**WHAT THIS TASK INVOLVES**
Please give back each line of the material unchanged, but without the images.

[Opening INFORMATION PROVIDED section]

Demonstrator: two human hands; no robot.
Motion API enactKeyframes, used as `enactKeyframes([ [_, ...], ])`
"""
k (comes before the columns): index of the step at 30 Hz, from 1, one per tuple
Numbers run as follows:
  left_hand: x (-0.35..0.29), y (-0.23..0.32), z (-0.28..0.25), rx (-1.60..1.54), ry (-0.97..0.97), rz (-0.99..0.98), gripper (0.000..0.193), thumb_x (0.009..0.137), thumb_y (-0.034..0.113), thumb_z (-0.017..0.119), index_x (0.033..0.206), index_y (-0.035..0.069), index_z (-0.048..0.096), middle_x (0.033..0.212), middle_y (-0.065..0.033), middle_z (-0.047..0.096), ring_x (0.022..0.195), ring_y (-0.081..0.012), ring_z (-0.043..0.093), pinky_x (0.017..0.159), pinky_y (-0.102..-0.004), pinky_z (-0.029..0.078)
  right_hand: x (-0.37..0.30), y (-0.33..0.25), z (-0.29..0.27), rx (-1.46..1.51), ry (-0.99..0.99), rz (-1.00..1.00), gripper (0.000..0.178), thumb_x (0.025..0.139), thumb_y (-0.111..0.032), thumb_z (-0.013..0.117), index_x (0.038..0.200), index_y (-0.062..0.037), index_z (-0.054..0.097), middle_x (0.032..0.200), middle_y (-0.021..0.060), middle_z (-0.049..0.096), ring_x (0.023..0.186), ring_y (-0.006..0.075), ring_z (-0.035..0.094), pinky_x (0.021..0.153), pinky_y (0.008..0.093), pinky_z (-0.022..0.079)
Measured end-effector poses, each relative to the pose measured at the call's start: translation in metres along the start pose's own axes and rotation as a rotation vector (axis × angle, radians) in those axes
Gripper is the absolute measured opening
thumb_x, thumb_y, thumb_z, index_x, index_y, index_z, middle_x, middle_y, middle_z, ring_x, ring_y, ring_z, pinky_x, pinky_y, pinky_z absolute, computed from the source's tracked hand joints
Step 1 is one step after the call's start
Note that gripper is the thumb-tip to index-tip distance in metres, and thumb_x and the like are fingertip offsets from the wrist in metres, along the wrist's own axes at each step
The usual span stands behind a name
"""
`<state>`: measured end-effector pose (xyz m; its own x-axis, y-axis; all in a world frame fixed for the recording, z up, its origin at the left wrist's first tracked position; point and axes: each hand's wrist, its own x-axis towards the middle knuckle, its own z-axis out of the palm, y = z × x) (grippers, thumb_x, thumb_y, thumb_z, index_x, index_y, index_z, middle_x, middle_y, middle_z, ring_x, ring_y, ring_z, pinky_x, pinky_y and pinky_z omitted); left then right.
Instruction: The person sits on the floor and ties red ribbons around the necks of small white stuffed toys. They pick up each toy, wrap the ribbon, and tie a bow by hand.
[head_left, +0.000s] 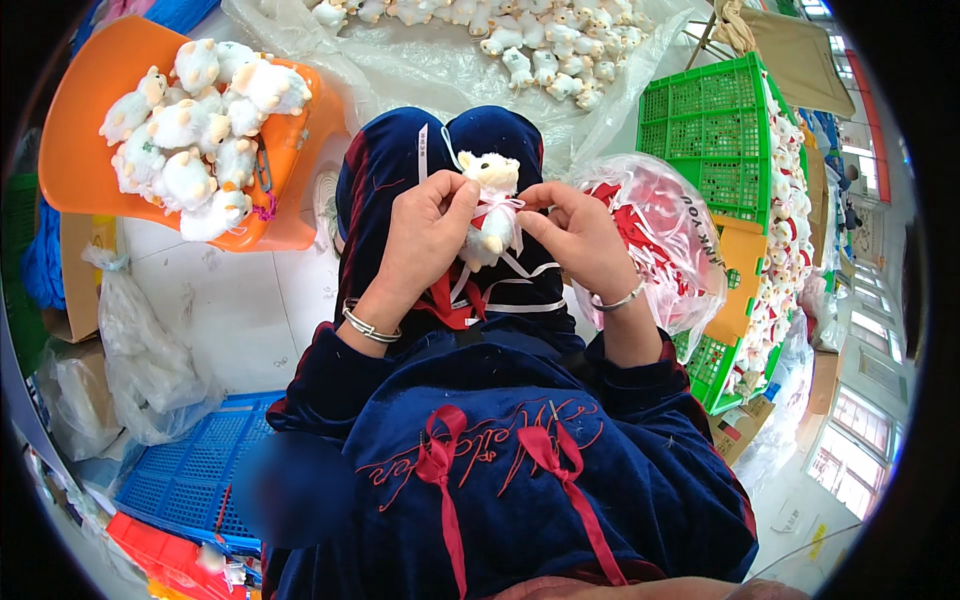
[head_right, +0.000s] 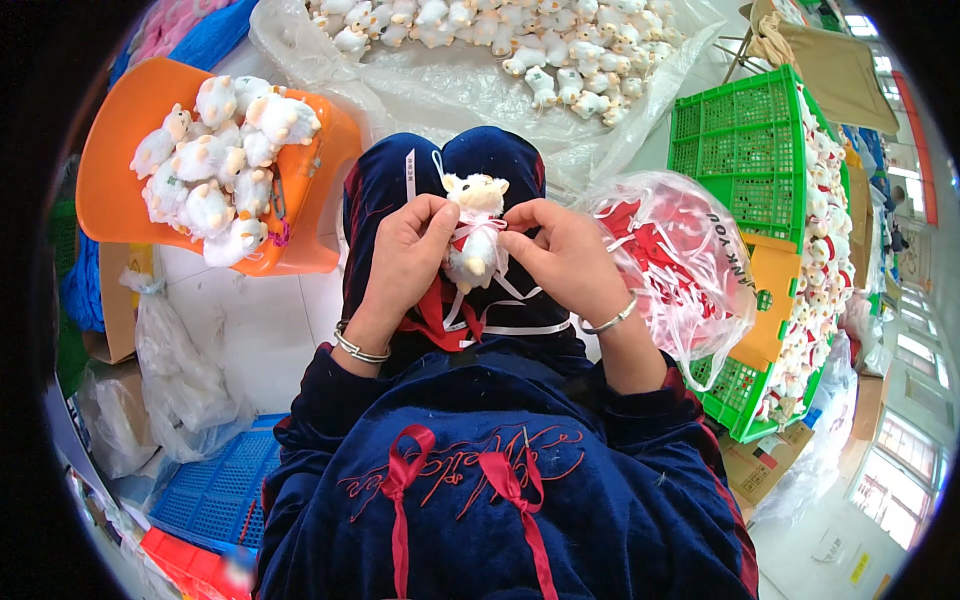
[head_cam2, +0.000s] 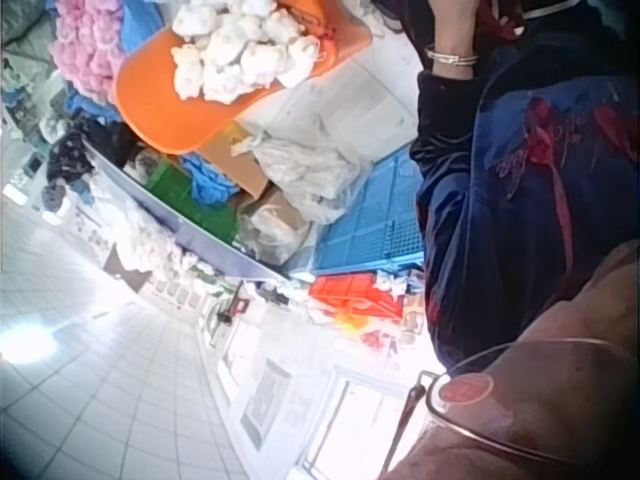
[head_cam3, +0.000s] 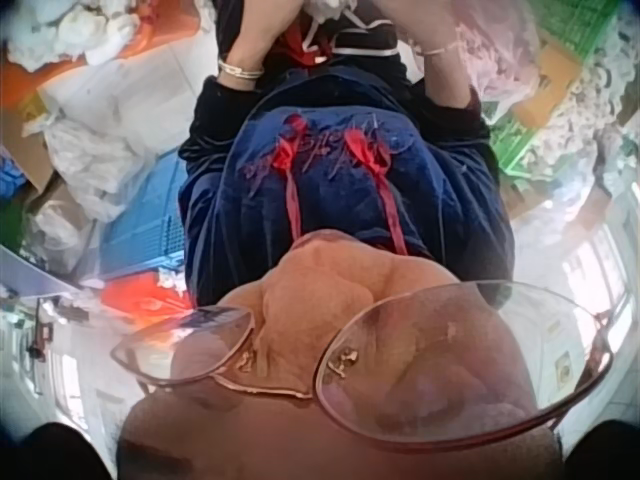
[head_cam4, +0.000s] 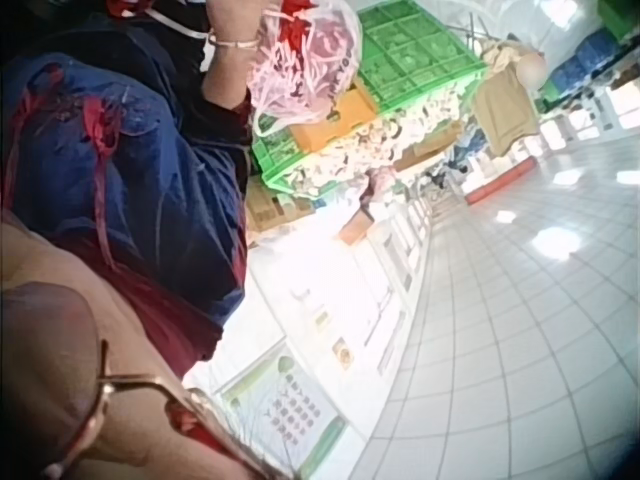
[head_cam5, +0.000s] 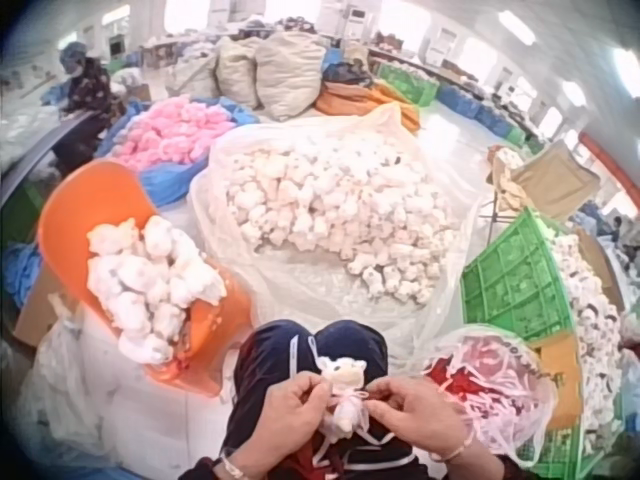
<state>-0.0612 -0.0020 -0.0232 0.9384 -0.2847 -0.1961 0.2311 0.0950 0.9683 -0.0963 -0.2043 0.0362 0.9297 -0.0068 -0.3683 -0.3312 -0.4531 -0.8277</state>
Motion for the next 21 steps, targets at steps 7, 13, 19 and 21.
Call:
enactKeyframes([
  [7,-0.001,0.010,-0.001,0.053,-0.051,-0.006,0.018,0.095,0.015,0.071,0.089,-0.002,0.068,0.073,0.0005,0.065,0.065,-0.0026,0.055,0.058,-0.0212,0.045,0.003,0.003,0.011,0.218,0.039,-0.012,0.012,0.097,-0.010,0.068,0.100,0.0023,0.067,0.084,0.0001,0.069,0.063,0.0048,0.059,0.056,0.0227,0.047],
  [13,-0.005,0.019,0.010,0.201,0.002,0.119,0.015,0.094,0.011,0.071,0.087,-0.001,0.066,0.070,-0.0014,0.064,0.062,-0.0038,0.056,0.057,-0.0223,0.046,0.003,-0.017,-0.001,0.240,-0.014,0.129,0.011,0.101,-0.011,0.064,0.102,0.0006,0.063,0.082,0.0004,0.064,0.051,0.0022,0.051,0.044,0.0191,0.038],
  [19,-0.005,0.017,0.013,0.179,0.019,0.142,0.014,0.094,0.010,0.069,0.087,-0.002,0.065,0.068,-0.0038,0.065,0.061,-0.0056,0.057,0.056,-0.0238,0.047,-0.011,-0.011,0.010,0.334,0.041,0.132,0.013,0.094,-0.010,0.071,0.093,-0.0005,0.062,0.081,0.0025,0.065,0.055,0.0067,0.056,0.050,0.0238,0.046],
  [21,-0.005,0.016,0.013,0.177,0.016,0.141,0.014,0.094,0.010,0.069,0.087,-0.002,0.065,0.068,-0.0043,0.065,0.061,-0.0059,0.058,0.056,-0.0241,0.047,-0.016,0.000,0.016,0.065,0.167,-0.064,0.014,0.091,-0.009,0.073,0.093,-0.0002,0.062,0.083,0.0034,0.064,0.058,0.0073,0.058,0.053,0.0249,0.047],
])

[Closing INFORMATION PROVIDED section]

**EXERCISE OUTPUT**
Demonstrator: two human hands; no robot.
Motion API enactKeyframes, used as `enactKeyframes([ [_, ...], ])`
"""
k (comes before the columns): index of the step at 30 Hz, from 1, one per tuple
Numbers run as follows:
  left_hand: x (-0.35..0.29), y (-0.23..0.32), z (-0.28..0.25), rx (-1.60..1.54), ry (-0.97..0.97), rz (-0.99..0.98), gripper (0.000..0.193), thumb_x (0.009..0.137), thumb_y (-0.034..0.113), thumb_z (-0.017..0.119), index_x (0.033..0.206), index_y (-0.035..0.069), index_z (-0.048..0.096), middle_x (0.033..0.212), middle_y (-0.065..0.033), middle_z (-0.047..0.096), ring_x (0.022..0.195), ring_y (-0.081..0.012), ring_z (-0.043..0.093), pinky_x (0.017..0.159), pinky_y (-0.102..-0.004), pinky_z (-0.029..0.078)
  right_hand: x (-0.37..0.30), y (-0.33..0.25), z (-0.29..0.27), rx (-1.46..1.51), ry (-0.99..0.99), rz (-1.00..1.00), gripper (0.000..0.178), thumb_x (0.025..0.139), thumb_y (-0.111..0.032), thumb_z (-0.013..0.117), index_x (0.038..0.200), index_y (-0.062..0.037), index_z (-0.054..0.097), middle_x (0.032..0.200), middle_y (-0.021..0.060), middle_z (-0.049..0.096), ring_x (0.023..0.186), ring_y (-0.006..0.075), ring_z (-0.035..0.094), pinky_x (0.021..0.153), pinky_y (0.008..0.093), pinky_z (-0.022..0.079)
Measured end-effector poses, each relative to the pose measured at the call's start: translation in metres along the start pose's own axes and rotation as a rotation vector (axis × angle, radians) in those axes
Gripper is the absolute measured opening
thumb_x, thumb_y, thumb_z, index_x, index_y, index_z, middle_x, middle_y, middle_z, ring_x, ring_y, ring_z, pinky_x, pinky_y, pinky_z absolute, computed from the source's tracked hand joints
Step 1 is one step after the call's start
Note that gripper is the thumb-tip to index-tip distance in metres, and thumb_x and the like are fingertip offsets from the wrist in metres, along the wrist's own axes at each step
The usual span stands behind a name
"""
`<state>`: measured end-effector pose (xyz m; its own x-axis, y-axis; all in a world frame fixed for the recording, z up, its origin at the left wrist's first tracked position; point and axes: each hand's wrist, its own x-axis towards the middle knuckle, its own z-axis out of the palm, y = z × x) (grippers, thumb_x, thumb_y, thumb_z, index_x, index_y, index_z, middle_x, middle_y, middle_z, ring_x, ring_y, ring_z, pinky_x, pinky_y and pinky_z omitted); left then right.
Instruction: The person sits on the floor and ties red ribbons around the necks of small white stuffed toys. They pick up each toy, wrap the ribbon, and tie a bow by hand.
[head_left, +0.000s] 
[head_right, +0.000s] 
[head_cam2, +0.000s] 
[head_cam3, +0.000s] 
[head_cam4, +0.000s] 
[head_cam5, +0.000s] 
<state>-0.0612 -0.0020 -0.0232 0.9384 -0.2847 -0.1961 0.2311 0.0950 0.9683 -0.0963 -0.2043 0.0362 0.9297 -0.0068 -0.3683 -0.3312 -0.4531 -0.8277</state>
Motion for the next 21 steps, targets at steps 7, 13, 19 and 21.
Call:
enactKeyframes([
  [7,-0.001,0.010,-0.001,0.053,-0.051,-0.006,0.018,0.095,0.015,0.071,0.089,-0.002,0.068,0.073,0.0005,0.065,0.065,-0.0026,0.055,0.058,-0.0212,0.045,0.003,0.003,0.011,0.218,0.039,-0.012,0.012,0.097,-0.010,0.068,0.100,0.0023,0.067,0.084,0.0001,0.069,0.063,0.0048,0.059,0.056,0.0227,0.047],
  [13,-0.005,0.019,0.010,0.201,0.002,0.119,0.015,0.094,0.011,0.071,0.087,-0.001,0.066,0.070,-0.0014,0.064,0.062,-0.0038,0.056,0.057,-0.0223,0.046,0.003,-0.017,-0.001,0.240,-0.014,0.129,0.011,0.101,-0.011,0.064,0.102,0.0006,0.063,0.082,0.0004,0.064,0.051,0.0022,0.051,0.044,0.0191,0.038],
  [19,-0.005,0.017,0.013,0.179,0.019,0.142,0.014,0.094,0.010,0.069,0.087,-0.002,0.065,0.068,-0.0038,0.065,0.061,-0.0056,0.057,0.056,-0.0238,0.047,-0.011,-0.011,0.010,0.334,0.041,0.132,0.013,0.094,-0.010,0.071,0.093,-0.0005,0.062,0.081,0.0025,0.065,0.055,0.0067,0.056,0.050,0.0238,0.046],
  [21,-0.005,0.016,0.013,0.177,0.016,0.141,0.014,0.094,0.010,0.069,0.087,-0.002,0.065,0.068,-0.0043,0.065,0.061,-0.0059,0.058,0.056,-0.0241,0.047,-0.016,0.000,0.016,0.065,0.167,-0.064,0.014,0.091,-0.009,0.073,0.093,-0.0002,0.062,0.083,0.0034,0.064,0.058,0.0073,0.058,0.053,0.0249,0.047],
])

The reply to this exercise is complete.